Yesterday, my friend Mike asked me to leave some notes on his book manuscript. “I’ll just make a Google doc, and don’t worry, I’m not gonna fight the comments.” We talked about how, sometimes, when you ask people for feedback, they take the honor of being asked so seriously that they turn advice-giving into a competition. If you have counterpoints to their points, they’ll start arguing. They might demand you implement every tip that they give you or at least feel offended if you don’t. But that’s not the point, is it?

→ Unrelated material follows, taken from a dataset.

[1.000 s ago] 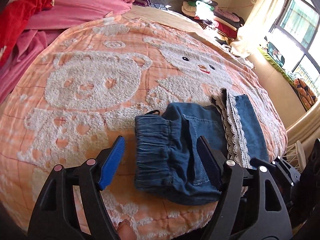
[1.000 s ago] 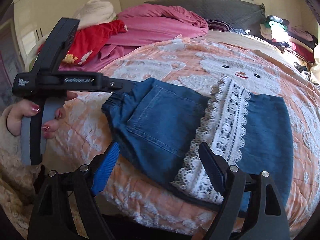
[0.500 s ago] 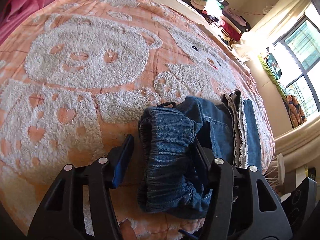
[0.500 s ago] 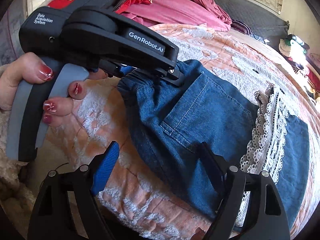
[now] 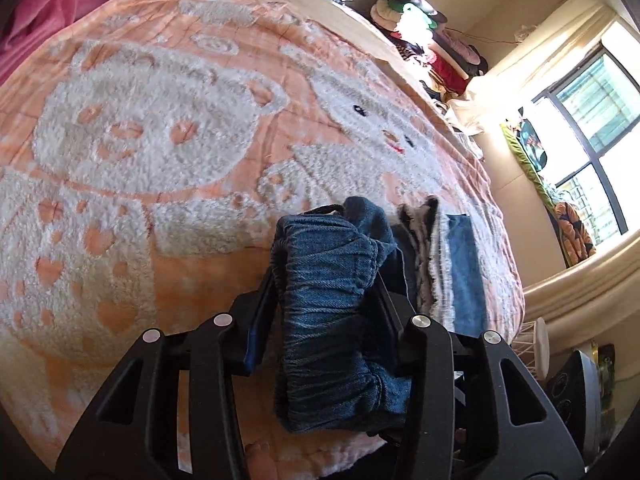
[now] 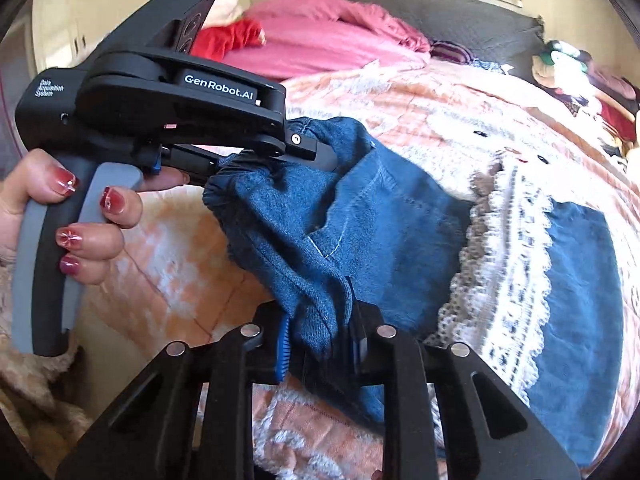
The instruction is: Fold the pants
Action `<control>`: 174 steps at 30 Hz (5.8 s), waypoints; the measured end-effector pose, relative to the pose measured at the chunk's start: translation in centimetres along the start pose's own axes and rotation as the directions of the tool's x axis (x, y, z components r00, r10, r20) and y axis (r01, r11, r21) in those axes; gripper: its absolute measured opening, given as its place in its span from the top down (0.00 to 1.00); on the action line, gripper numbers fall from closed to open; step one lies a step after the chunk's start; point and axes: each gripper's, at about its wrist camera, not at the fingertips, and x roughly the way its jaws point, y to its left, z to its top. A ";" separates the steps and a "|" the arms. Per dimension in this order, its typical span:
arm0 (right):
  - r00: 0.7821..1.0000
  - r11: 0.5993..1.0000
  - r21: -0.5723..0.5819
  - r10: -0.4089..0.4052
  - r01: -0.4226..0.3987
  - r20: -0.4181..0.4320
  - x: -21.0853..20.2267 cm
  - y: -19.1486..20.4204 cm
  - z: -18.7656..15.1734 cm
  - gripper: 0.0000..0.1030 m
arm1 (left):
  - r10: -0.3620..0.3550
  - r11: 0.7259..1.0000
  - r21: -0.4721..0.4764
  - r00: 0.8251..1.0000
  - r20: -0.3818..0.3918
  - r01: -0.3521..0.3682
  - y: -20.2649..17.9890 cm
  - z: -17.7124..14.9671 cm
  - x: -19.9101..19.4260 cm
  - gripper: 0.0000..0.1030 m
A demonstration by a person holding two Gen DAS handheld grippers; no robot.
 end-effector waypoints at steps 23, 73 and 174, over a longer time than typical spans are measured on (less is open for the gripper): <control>0.978 0.929 0.340 -0.188 0.148 0.089 -8.8 -11.5 -5.2 0.63 | -0.050 0.971 0.227 0.990 -0.132 0.079 -17.3 1.0 8.6 0.52; 0.967 0.917 0.306 -0.243 0.255 -0.077 -5.2 -17.9 -2.9 0.34 | 0.264 0.875 0.434 0.963 -0.051 -0.216 -10.4 -7.6 6.9 0.40; 0.972 0.924 0.304 -0.226 0.233 -0.061 -2.5 -24.5 1.6 0.49 | 0.258 0.891 0.366 0.963 0.078 -0.269 -12.8 2.0 13.0 0.34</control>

The point is to help the artist in charge — and, ultimately, only they can decide what to cut and what to keep. Our chat reminded me of Neil Gaiman’s fantastic piece of writing advice: “Remember: when people tell you something’s wrong or doesn’t work for them, they are almost always right. When they tell you exactly what they think is wrong and how to fix it, they are almost always wrong.”

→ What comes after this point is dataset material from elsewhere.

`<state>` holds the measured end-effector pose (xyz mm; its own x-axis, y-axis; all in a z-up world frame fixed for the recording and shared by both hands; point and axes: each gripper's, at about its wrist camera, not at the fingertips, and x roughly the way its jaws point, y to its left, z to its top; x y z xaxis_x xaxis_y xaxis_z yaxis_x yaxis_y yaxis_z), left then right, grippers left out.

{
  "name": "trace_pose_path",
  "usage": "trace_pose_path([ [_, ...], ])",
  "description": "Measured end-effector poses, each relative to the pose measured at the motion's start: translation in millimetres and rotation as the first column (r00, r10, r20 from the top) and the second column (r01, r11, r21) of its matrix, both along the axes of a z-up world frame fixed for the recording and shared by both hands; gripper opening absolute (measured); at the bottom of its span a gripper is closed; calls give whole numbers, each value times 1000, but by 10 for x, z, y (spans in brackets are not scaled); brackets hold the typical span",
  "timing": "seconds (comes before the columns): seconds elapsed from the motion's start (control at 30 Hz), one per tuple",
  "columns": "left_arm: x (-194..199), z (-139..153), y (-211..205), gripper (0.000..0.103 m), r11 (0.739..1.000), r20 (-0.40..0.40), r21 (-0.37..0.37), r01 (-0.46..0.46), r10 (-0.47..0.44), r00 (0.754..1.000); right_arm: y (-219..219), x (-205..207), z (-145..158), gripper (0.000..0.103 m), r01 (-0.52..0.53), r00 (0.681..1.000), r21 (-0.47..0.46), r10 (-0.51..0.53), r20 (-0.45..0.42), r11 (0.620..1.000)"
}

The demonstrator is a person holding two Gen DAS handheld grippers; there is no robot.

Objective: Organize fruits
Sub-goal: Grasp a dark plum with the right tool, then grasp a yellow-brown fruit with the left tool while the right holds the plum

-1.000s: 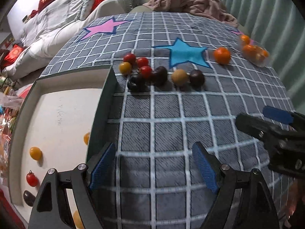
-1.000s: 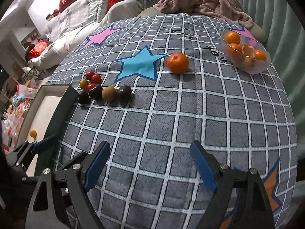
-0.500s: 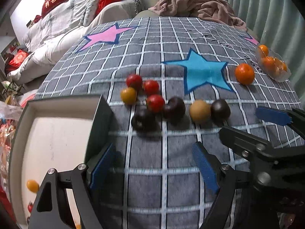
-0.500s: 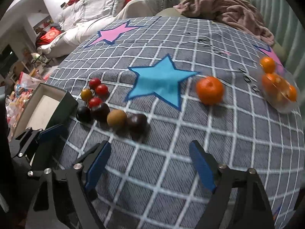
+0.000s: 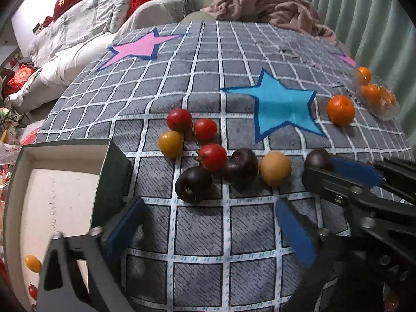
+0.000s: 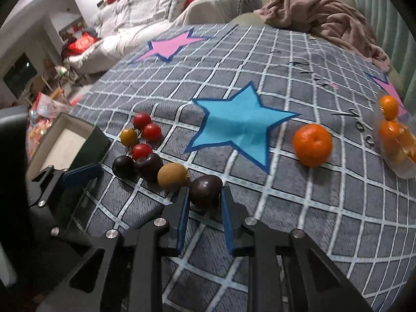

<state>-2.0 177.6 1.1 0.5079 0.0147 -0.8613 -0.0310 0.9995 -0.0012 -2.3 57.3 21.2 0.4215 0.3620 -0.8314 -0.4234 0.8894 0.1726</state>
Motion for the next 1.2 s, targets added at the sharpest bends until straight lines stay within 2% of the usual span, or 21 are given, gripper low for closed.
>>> trace_pose_path([
  [0.03, -22, 18, -17, 85, 1000, 12, -1, 6, -6, 1000, -54, -25, 13, 26, 7, 1000, 14, -7, -1, 1000],
  [0.1, -39, 52, -46, 61, 1000, 28, -6, 26, -25, 999, -174, -98, 32, 26, 22, 1000, 33, -22, 2, 999],
  [0.13, -50, 63, -63, 56, 1000, 30, -6, 29, -29, 999, -203, -123, 30, 26, 26, 1000, 37, -26, 2, 999],
  [0.2, -61, 80, -83, 37, 999, 44, 23, 27, -28, 999, -287, -198, 11, 26, 35, 999, 54, -35, -7, 998],
  [0.23, -65, 84, -80, 31, 999, 45, 20, 32, -32, 998, -323, -232, 1, 26, 40, 999, 61, -39, -10, 997],
  [0.27, -72, 86, -77, 20, 999, 42, -5, 42, -42, 998, -358, -264, -9, 26, 46, 999, 68, -45, -12, 997],
  [0.57, -123, 84, -105, 20, 1000, 39, 12, 15, -15, 999, -563, -457, -74, 26, 75, 996, 116, -70, -46, 990],
  [0.6, -120, 84, -103, 24, 1000, 39, 10, 13, -13, 999, -583, -461, -69, 26, 79, 996, 122, -74, -47, 989],
  [0.63, -120, 87, -104, 31, 1000, 37, 14, 12, -12, 999, -592, -455, -67, 26, 81, 996, 124, -76, -47, 989],
  [0.67, -125, 90, -105, 58, 1000, 34, 10, 16, -16, 999, -606, -457, -61, 26, 84, 996, 127, -78, -45, 988],
  [0.7, -148, 103, -106, 78, 1000, 41, 11, 12, -12, 999, -614, -457, -56, 26, 84, 996, 129, -79, -44, 988],
  [0.77, -241, 171, -132, 79, 1000, 91, 20, 9, -11, 996, -634, -469, -52, 26, 86, 996, 130, -82, -40, 988],
  [1.03, -146, 175, -420, 79, 998, 75, 22, 57, -58, 995, -801, -546, -66, 26, 126, 992, 130, -121, -42, 984],
  [1.13, -63, 140, -571, 78, 997, 67, 45, 68, -71, 995, -868, -557, -64, 26, 141, 990, 130, -136, -42, 981],
  [1.17, -44, 119, -606, 77, 996, 62, 50, 69, -72, 995, -889, -564, -59, 26, 144, 989, 132, -139, -41, 981],
  [1.2, -25, 99, -630, 66, 996, 57, 57, 64, -67, 996, -906, -570, -54, 26, 147, 989, 133, -143, -41, 980],
])
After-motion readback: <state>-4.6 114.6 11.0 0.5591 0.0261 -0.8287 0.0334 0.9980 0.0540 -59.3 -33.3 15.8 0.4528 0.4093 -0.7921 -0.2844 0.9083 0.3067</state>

The main reason Bruce Lee never published a comprehensive book about Jeet Kune Do, his own school of thought about the martial arts, is that he worried a “finished” framework would lead people into cultism, not the individualistic thinking he wanted them to practice. “He struggled so much with it,” his daughter Shannon writes in Be Water, My Friend, “that though he took many technique photos and wrote pages upon pages of text about his thoughts on combat, he could never bring himself to publish them, wanting to avoid the problem of concretization and creating ‘devout’ followers who would refuse to question their own experience.”
The Tao of Jeet Kune Do, a book edited by Lee’s wife and Mito Uyehara of Black Belt magazine, was only released posthumously, and it is thanks to a high level of abstraction that it can stay true to Lee’s spirit and ideals, Shannon explains: “In seeking to guide the reader, it doesn’t seek to bind the reader, but rather allow the reader to be an active and flexible participant in their own process of understanding.”

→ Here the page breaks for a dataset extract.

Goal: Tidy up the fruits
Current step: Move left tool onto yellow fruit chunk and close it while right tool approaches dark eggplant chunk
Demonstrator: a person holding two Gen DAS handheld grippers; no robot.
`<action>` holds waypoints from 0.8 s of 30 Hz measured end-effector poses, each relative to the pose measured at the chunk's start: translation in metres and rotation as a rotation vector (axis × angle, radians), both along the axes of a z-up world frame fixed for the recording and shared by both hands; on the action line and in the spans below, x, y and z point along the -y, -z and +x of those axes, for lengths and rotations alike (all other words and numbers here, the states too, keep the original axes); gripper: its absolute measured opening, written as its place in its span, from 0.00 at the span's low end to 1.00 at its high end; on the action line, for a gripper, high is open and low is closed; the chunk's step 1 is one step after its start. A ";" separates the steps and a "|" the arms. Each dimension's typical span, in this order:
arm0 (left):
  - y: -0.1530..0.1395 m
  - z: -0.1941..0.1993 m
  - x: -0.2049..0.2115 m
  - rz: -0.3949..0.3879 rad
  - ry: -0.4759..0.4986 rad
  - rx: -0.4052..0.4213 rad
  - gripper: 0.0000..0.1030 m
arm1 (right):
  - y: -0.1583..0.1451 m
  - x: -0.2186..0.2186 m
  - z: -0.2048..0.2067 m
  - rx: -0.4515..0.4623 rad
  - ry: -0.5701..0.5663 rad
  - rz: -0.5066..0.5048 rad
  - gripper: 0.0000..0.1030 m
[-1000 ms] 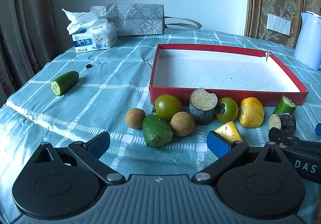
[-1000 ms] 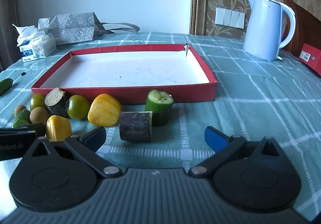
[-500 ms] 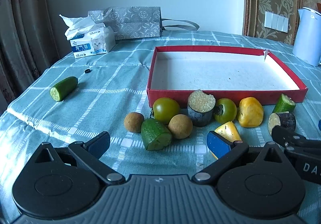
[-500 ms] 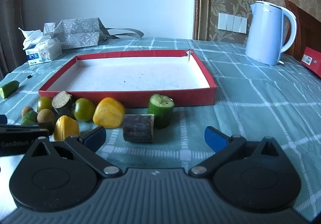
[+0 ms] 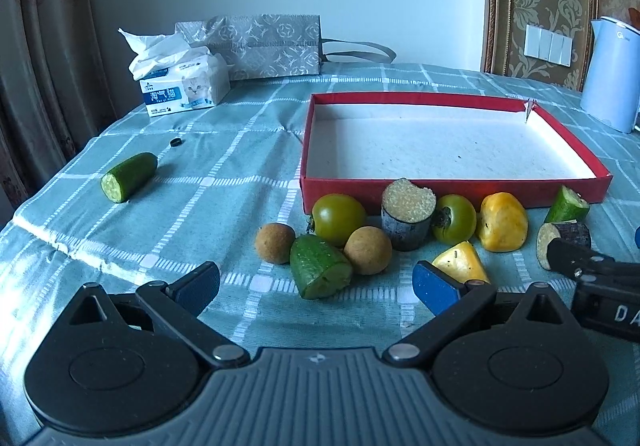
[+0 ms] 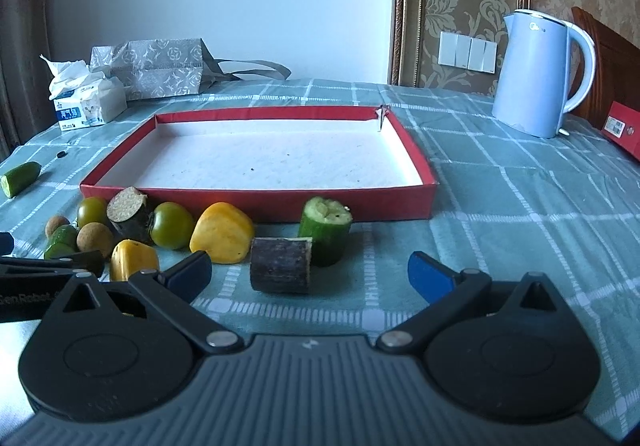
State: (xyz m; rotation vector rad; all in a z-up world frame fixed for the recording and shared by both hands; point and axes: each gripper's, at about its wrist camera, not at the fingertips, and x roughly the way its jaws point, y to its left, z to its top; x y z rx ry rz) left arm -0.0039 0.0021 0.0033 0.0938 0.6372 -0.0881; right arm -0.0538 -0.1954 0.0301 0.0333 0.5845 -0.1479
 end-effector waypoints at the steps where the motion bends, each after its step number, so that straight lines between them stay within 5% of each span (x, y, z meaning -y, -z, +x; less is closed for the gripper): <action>1: 0.000 0.000 0.000 0.001 0.001 0.001 1.00 | 0.000 0.001 -0.001 0.003 0.001 0.002 1.00; 24: -0.006 -0.006 0.014 0.002 0.036 0.023 1.00 | -0.006 0.027 -0.007 0.037 0.064 -0.010 1.00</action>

Guiding is not binding. When you hope to teach, adding disclaimers is a service. Remind people to find their own way. Don’t demand they try to follow in your exact footsteps. Chances are, their shoe size differs from yours. Whether you guide out of your own volition or because you were lucky enough to be asked for your opinion, don’t strangle us with your insight. Wisdom doesn’t mind where it’s applied and when it’s ignored — and neither should you if you truly have other people’s best interests at heart.